This is the second book by Rebecca Campbell that I’ve read over the past few weeks (I actually started with “Rise Sister Rise”), and I loved it. I was once again drawn to look inwards even more with the questions that were spaced throughout the book (and I have most bookmarked to go back to, as I couldn’t seem to find the words just yet to answer the questions).
It is an amazing book to read, and have the realization that there are parts of us that we close off because we have the need to “fit in” with everyone else. It reminded me that I’d “grown quiet” during school, because I “talked funny” and didn’t like having my speech corrected. I had trouble making friends in school–I was the quiet (at least until you got to know me), bookish, nerdy one that never really fit in with any one crowd–also in group pictures for the most part I wasn’t smiling because it took too much energy to fake being happy around a bunch of people who may or may not have been overly friendly during the grade school to high school stage. That there are parts that we ignore because we’re focused on the parts that we’ve become good at, so that we can trudge through a 9-5 job (or longer depending on the project).

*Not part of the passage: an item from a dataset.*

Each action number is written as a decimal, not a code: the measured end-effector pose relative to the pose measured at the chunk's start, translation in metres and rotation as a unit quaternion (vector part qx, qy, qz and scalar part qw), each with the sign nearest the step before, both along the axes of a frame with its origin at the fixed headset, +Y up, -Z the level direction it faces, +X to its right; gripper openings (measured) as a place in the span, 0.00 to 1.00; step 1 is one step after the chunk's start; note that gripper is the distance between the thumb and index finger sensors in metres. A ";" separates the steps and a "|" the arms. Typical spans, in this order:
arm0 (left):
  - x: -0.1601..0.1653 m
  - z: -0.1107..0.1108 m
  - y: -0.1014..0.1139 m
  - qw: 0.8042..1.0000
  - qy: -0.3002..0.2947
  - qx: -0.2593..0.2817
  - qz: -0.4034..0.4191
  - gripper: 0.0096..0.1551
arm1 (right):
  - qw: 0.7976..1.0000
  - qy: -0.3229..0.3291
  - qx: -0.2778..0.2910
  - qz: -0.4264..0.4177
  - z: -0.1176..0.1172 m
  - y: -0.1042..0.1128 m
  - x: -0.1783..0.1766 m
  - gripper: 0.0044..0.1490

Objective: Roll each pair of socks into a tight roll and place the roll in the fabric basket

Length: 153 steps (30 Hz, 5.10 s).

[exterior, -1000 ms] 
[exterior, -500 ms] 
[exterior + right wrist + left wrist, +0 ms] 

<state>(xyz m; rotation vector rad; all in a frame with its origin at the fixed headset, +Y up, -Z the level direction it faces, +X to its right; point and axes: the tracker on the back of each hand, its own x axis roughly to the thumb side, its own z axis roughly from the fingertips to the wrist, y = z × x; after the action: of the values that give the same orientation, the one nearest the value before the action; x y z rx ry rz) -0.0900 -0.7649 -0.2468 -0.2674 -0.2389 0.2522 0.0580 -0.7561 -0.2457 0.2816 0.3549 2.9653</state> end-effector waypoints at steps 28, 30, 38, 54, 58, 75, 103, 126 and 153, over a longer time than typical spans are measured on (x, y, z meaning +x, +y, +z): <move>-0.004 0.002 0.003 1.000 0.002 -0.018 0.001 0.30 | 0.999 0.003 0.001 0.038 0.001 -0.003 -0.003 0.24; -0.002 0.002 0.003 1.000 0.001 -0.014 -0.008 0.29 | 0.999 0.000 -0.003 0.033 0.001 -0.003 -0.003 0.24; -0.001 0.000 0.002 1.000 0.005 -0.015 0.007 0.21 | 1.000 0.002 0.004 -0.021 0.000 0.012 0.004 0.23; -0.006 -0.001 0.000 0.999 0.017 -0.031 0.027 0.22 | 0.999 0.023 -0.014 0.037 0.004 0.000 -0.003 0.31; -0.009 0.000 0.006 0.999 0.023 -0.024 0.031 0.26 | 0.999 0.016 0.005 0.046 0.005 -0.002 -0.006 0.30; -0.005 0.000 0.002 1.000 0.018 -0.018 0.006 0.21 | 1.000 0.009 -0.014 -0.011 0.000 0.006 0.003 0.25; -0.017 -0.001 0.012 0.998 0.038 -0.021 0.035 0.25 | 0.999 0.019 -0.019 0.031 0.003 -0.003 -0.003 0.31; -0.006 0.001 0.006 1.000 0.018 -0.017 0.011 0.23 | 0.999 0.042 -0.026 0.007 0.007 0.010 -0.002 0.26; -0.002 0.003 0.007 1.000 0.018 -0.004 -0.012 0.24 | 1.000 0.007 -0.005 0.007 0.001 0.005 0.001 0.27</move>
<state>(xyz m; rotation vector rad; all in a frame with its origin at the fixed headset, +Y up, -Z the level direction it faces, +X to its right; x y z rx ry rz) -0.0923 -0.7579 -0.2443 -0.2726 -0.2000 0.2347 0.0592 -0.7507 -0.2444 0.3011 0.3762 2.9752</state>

I’ve realized that since I’ve graduated with my PhD, I have let certain areas become closed off and stagnant due to the need to try to climb the scientific ladder. One of the exercises in the book is to make a list of all the things that light you up, no matter what it is—everyone is different, and that is fine. Another exercise is to write out a list of your ten most unique and eclectic mix of gifts, and to keep it growing by adding to it as you uncover more and more of your uniqueness daily/weekly/yearly.
I’m also starting to listen to the inner voice more—it’s getting easier to hear, a little louder each time I need to be reminded—that if something seems a little off, it is better to wait for the next opportunity than it is to jump and be miserable. I’ve come to realize that what I want out of my scientific career may not be the same as others–and that it is something that I need to clarify to myself before I can express it to others (note to self–that would be something good to work on over the next few weeks).

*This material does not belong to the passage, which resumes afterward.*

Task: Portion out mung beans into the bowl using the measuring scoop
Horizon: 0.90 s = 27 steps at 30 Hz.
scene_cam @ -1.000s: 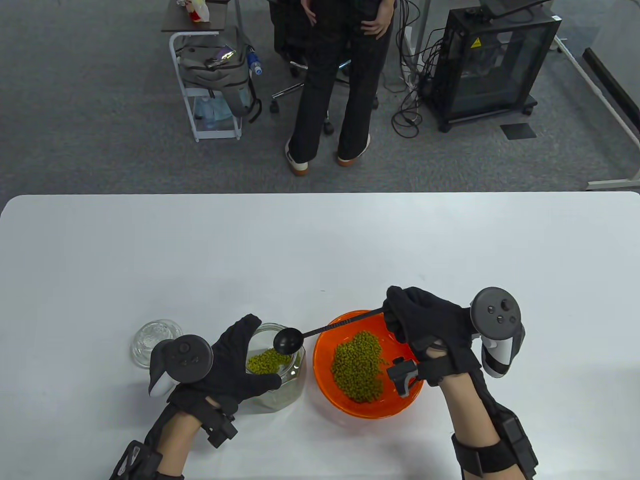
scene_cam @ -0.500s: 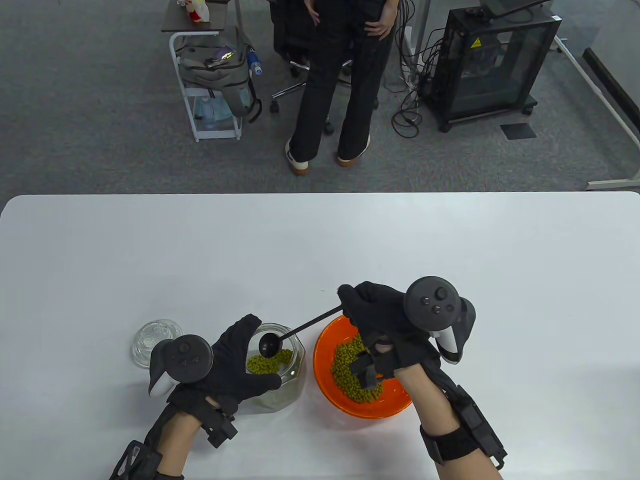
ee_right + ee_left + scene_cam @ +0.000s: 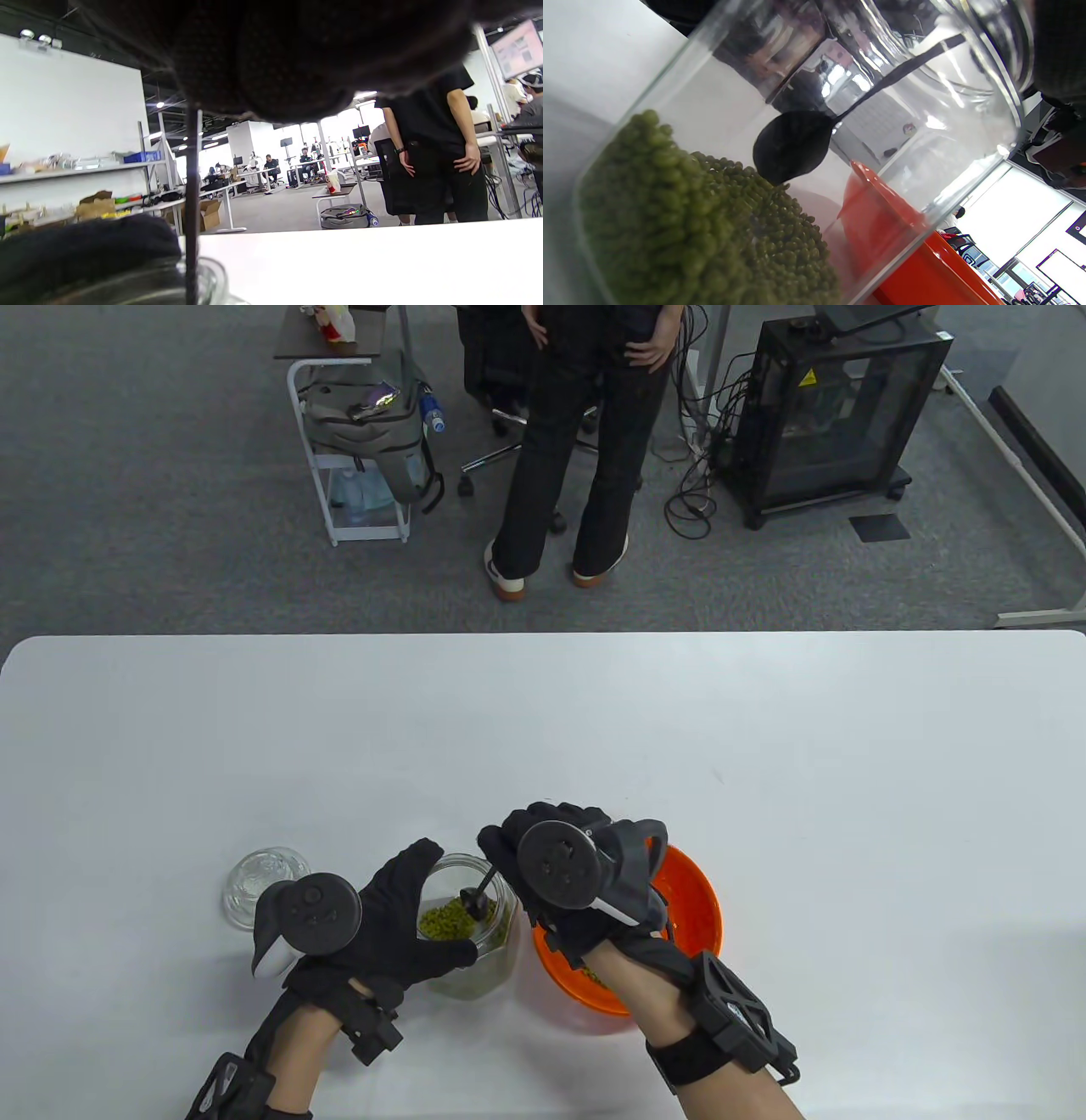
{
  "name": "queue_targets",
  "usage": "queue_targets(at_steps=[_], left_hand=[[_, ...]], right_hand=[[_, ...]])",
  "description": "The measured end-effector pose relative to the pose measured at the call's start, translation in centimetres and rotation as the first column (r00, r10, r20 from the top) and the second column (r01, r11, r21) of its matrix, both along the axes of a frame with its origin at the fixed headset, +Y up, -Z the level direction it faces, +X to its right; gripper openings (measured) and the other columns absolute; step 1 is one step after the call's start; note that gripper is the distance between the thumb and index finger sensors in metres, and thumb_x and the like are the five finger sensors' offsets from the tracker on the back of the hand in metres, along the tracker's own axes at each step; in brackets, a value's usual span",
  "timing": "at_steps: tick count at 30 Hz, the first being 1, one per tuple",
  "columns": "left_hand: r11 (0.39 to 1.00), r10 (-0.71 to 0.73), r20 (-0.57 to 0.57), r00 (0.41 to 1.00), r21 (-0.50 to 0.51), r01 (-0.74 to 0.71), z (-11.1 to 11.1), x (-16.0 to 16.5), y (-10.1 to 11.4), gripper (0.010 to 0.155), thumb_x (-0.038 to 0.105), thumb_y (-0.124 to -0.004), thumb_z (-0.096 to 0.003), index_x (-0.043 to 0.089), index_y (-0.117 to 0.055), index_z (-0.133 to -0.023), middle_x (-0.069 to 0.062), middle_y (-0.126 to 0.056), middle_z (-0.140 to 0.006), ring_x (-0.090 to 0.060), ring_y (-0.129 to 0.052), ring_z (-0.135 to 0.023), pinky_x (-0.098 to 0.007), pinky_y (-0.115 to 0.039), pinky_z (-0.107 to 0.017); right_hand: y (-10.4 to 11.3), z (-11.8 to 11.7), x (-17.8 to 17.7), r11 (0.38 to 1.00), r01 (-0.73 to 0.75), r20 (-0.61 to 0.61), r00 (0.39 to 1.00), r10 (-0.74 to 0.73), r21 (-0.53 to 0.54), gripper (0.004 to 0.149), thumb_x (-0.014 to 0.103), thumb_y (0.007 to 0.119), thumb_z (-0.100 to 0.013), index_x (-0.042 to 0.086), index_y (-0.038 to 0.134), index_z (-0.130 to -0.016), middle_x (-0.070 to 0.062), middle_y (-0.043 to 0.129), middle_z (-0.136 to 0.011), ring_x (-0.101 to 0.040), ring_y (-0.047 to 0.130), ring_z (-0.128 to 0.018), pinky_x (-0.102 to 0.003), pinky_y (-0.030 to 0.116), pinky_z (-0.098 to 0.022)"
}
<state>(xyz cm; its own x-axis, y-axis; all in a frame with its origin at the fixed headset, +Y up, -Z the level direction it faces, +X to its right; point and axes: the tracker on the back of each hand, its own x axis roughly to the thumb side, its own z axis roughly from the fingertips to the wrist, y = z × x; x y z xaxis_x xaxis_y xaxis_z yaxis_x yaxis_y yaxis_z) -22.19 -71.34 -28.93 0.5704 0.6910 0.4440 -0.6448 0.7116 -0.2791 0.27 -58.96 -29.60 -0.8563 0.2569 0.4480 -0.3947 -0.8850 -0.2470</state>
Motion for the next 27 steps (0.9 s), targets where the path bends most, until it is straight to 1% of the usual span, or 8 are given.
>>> queue_targets(at_steps=[5,8,10,12,14,17,20,27], left_hand=[[1.0,0.0,-0.001,1.0,0.0,0.0,0.0,0.0,0.0,0.123,0.083,-0.086,-0.0393,0.003,-0.025,-0.11,-0.028,-0.038,-0.116,-0.059,-0.056,-0.105,-0.074,-0.054,-0.072],[1.0,-0.001,-0.001,1.0,0.0,0.001,0.0,0.0,0.0,0.123,0.083,-0.086,-0.0392,0.003,-0.025,-0.11,-0.028,-0.038,-0.116,-0.059,-0.056,-0.105,-0.074,-0.054,-0.072],[1.0,-0.002,-0.001,1.0,0.001,0.002,0.0,0.0,0.0,0.123,0.083,-0.086,-0.0391,0.003,-0.025,-0.11,-0.028,-0.039,-0.116,-0.059,-0.057,-0.105,-0.074,-0.054,-0.072],[1.0,-0.001,-0.001,1.0,0.0,0.001,0.0,0.0,0.0,0.123,0.083,-0.086,-0.0392,0.003,-0.026,-0.11,-0.028,-0.039,-0.116,-0.059,-0.057,-0.105,-0.074,-0.054,-0.072],[1.0,-0.002,-0.001,1.0,0.001,0.002,0.0,0.0,0.0,0.123,0.083,-0.086,-0.0392,0.004,-0.025,-0.11,-0.028,-0.039,-0.116,-0.059,-0.057,-0.105,-0.074,-0.054,-0.072],[1.0,-0.001,-0.002,1.0,0.001,0.001,0.0,0.0,0.0,0.123,0.083,-0.086,-0.0392,0.004,-0.025,-0.11,-0.028,-0.038,-0.116,-0.059,-0.057,-0.105,-0.074,-0.054,-0.072],[1.0,0.0,-0.002,1.0,0.0,0.0,0.0,0.0,0.0,0.123,0.083,-0.086,-0.0392,0.004,-0.025,-0.11,-0.028,-0.039,-0.116,-0.059,-0.057,-0.105,-0.074,-0.054,-0.072],[1.0,0.0,-0.003,1.0,0.001,0.0,0.0,0.0,0.0,0.123,0.083,-0.086,-0.0393,0.004,-0.025,-0.11,-0.028,-0.039,-0.116,-0.059,-0.057,-0.105,-0.074,-0.054,-0.072]], right_hand=[[-0.7,0.2,-1.2,0.997,-0.075,0.002,0.997,0.075,0.036,0.042,0.05,0.082,-0.046,0.013,0.1,-0.054,-0.009,0.104,-0.042,-0.022,0.1,-0.02,-0.037,0.086,-0.019],[-1.6,0.0,-1.0,0.999,-0.038,-0.036,0.999,0.037,-0.007,0.042,0.049,0.081,-0.047,0.012,0.1,-0.054,-0.01,0.104,-0.042,-0.023,0.1,-0.019,-0.038,0.086,-0.018],[-2.1,-0.4,-0.5,0.999,0.008,-0.024,1.0,-0.009,-0.045,0.043,0.048,0.08,-0.047,0.011,0.1,-0.054,-0.01,0.105,-0.042,-0.022,0.1,-0.019,-0.037,0.087,-0.018],[-2.7,-0.9,0.2,0.99,0.075,-0.024,0.997,-0.079,-0.121,0.043,0.047,0.08,-0.047,0.01,0.1,-0.055,-0.01,0.105,-0.041,-0.022,0.1,-0.018,-0.037,0.087,-0.017],[-3.6,-1.7,1.2,0.954,0.175,-0.029,0.982,-0.188,-0.244,0.044,0.047,0.079,-0.047,0.01,0.099,-0.056,-0.011,0.104,-0.042,-0.022,0.1,-0.019,-0.037,0.086,-0.018],[-4.8,-2.4,2.1,0.892,0.25,-0.01,0.962,-0.273,-0.377,0.044,0.047,0.078,-0.047,0.009,0.099,-0.057,-0.011,0.103,-0.043,-0.022,0.1,-0.02,-0.037,0.086,-0.018],[-5.7,-3.0,3.0,0.819,0.339,0.039,0.931,-0.363,-0.464,0.045,0.047,0.078,-0.048,0.008,0.099,-0.057,-0.012,0.103,-0.043,-0.022,0.099,-0.019,-0.037,0.086,-0.018],[-6.5,-3.7,5.5,0.682,0.513,0.219,0.853,-0.474,-0.522,0.044,0.046,0.078,-0.048,0.008,0.099,-0.055,-0.011,0.104,-0.04,-0.021,0.099,-0.016,-0.036,0.086,-0.015]])
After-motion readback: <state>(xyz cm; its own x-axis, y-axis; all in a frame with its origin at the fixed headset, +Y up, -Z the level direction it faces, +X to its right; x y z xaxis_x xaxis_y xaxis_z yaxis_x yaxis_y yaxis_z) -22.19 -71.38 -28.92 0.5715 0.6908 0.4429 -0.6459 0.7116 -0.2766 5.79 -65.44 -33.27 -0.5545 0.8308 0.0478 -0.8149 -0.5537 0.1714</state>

While I’m still navigating my crossroads, I’ve realized that right now I’m currently seeking another job to replace the one that was just finished—there is a calling, but what that calling is, right now I’m still not sure on. Though I do know it will be tied in with science and education.

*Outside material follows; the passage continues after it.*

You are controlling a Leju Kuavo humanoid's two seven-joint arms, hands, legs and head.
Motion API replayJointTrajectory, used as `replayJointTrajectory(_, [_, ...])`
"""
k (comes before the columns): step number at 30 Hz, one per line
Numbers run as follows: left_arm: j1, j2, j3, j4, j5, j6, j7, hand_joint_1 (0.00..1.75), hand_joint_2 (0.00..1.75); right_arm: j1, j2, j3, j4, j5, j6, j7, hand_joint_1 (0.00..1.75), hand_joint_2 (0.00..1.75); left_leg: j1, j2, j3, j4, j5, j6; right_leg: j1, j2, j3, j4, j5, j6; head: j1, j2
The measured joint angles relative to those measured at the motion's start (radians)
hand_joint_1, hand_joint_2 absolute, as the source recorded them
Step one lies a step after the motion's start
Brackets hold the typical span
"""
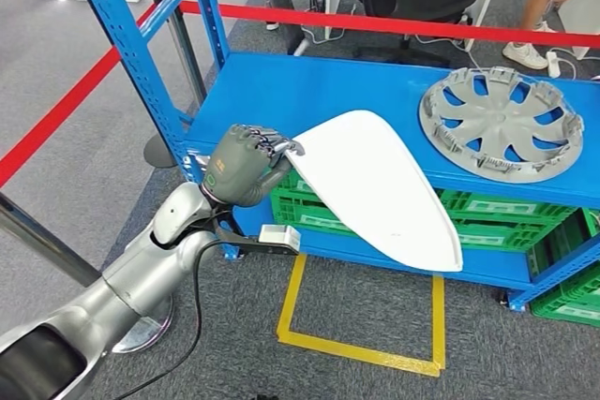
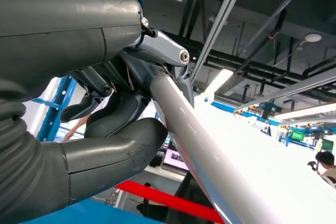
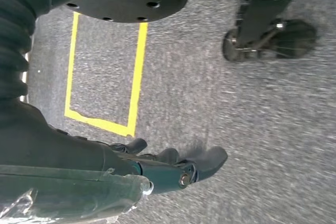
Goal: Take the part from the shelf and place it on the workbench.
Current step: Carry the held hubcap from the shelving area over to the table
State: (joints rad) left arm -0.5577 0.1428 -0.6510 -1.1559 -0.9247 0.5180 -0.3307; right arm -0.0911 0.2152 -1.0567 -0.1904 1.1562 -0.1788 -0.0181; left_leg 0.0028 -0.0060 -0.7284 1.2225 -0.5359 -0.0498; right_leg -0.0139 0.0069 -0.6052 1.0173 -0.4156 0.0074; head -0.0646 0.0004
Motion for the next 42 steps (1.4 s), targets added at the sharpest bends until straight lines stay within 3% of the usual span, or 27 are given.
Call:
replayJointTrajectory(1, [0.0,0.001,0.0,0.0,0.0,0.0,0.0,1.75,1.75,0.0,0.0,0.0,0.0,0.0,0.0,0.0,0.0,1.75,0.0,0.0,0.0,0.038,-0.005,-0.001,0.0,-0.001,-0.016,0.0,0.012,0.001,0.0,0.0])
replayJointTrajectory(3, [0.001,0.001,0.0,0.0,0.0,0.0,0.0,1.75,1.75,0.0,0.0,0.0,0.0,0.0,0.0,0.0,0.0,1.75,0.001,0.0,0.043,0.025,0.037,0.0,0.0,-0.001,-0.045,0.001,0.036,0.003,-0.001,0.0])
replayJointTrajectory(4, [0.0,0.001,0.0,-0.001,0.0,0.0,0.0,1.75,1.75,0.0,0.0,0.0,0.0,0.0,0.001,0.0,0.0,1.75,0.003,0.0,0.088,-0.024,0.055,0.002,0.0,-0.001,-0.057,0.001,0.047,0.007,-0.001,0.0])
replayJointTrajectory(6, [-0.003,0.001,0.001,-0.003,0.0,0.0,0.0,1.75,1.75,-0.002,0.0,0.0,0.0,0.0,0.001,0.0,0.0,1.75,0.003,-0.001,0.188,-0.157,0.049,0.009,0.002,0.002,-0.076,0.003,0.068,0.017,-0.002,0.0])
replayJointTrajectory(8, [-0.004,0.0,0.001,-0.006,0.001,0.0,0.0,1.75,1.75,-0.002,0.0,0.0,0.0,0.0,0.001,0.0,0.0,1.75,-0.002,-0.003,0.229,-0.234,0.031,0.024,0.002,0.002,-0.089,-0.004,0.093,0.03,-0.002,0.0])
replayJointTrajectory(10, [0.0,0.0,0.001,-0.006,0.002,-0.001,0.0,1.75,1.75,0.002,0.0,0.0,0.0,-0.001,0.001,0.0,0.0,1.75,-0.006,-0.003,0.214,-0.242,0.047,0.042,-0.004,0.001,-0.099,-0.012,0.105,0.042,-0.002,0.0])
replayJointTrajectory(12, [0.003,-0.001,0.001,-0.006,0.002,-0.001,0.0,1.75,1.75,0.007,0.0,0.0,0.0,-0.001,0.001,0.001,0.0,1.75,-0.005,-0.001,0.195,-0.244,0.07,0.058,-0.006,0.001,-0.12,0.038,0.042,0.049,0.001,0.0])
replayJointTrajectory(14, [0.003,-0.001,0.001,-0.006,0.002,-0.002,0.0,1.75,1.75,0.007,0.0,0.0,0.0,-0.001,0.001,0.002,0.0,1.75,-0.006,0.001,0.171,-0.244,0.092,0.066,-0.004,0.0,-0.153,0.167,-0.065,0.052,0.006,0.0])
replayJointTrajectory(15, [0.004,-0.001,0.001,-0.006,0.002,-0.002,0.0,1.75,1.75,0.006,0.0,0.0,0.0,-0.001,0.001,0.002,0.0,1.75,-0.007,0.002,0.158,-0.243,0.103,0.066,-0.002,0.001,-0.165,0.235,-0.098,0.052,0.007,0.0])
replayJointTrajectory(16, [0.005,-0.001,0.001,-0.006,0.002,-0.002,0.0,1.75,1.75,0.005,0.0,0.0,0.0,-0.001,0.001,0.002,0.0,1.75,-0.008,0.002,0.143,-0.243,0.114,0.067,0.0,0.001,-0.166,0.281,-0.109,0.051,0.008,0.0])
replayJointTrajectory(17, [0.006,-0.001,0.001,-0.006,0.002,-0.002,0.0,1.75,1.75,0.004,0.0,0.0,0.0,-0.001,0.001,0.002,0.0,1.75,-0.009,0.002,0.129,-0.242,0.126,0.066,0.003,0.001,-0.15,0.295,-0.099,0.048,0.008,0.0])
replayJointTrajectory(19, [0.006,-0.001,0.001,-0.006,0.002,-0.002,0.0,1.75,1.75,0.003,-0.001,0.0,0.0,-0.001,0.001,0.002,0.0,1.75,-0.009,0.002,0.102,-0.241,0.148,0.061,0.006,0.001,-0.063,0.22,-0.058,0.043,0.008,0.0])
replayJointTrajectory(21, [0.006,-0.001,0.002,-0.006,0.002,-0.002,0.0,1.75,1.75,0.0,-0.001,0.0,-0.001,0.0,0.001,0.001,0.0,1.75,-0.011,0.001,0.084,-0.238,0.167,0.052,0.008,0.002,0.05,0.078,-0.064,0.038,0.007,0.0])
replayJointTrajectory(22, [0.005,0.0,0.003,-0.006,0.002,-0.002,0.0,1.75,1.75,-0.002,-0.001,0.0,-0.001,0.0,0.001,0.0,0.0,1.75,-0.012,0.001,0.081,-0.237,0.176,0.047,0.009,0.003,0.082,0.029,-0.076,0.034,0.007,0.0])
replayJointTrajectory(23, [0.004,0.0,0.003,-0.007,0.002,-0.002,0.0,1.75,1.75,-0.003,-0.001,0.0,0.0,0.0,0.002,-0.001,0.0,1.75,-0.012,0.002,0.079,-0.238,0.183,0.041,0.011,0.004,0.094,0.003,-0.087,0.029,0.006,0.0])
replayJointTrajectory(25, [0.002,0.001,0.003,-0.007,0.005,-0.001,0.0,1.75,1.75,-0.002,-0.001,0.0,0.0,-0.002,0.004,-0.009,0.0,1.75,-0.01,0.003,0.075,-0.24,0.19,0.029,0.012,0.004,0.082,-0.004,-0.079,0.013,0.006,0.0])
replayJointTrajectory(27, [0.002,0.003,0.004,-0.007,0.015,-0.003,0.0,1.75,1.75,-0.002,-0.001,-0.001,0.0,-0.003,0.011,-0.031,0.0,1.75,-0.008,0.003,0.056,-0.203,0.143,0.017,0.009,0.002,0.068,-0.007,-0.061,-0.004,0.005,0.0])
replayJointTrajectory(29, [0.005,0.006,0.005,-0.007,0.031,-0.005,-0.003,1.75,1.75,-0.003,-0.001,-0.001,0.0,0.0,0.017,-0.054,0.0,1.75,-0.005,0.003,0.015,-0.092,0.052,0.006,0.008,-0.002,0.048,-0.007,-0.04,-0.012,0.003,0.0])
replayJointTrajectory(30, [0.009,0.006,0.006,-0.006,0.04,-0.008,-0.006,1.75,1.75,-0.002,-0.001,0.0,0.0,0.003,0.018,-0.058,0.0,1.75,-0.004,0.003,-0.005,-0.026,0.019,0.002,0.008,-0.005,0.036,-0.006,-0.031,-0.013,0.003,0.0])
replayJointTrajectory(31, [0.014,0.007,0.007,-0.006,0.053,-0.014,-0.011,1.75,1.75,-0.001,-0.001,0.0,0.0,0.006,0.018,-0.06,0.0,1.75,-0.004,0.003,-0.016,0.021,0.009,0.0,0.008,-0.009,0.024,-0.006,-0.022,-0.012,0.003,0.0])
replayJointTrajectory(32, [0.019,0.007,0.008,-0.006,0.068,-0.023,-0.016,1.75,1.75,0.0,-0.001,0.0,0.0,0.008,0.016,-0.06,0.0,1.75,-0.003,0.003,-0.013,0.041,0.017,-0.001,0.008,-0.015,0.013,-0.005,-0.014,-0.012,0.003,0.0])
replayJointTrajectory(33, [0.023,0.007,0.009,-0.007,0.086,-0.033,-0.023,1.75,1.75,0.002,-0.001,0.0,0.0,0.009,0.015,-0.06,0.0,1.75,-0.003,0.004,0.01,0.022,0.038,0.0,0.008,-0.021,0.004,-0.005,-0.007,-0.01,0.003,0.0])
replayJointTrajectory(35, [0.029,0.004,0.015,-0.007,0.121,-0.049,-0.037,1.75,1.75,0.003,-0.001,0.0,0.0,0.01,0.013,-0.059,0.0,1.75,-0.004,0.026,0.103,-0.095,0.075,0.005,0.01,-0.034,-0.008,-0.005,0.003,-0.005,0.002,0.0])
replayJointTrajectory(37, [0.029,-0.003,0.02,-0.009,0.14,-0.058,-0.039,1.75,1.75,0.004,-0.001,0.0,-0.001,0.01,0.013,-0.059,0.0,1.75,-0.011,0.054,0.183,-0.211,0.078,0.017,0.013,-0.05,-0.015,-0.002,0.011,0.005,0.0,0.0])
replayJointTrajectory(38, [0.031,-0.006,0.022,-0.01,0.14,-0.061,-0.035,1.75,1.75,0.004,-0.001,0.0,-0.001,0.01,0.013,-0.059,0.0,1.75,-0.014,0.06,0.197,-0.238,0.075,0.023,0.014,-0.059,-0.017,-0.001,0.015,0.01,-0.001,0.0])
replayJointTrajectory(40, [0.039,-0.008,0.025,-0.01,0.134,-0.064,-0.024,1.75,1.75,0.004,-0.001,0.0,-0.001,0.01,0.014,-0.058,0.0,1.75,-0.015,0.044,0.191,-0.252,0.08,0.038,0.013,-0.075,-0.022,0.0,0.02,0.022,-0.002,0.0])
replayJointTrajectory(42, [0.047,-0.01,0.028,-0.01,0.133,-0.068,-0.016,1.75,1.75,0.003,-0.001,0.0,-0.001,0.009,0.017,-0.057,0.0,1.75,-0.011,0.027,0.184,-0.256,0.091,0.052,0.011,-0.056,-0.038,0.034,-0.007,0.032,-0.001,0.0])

I’m slowly growing and taking steps that seem to be frightful, but at the same time could be in the direction that my inner guru is wanting me to go—I just have to slow down, listen, and start asking the universe to help guide me to where I need to be. I’ve finally realized that it is okay to say that I don’t have the answers, and I no longer know what I want to be when I grow up, but I’m open to suggestions from the universe.
So if you are listening Universe– I don’t know what I’m doing and I’m willing to listen and go where you direct.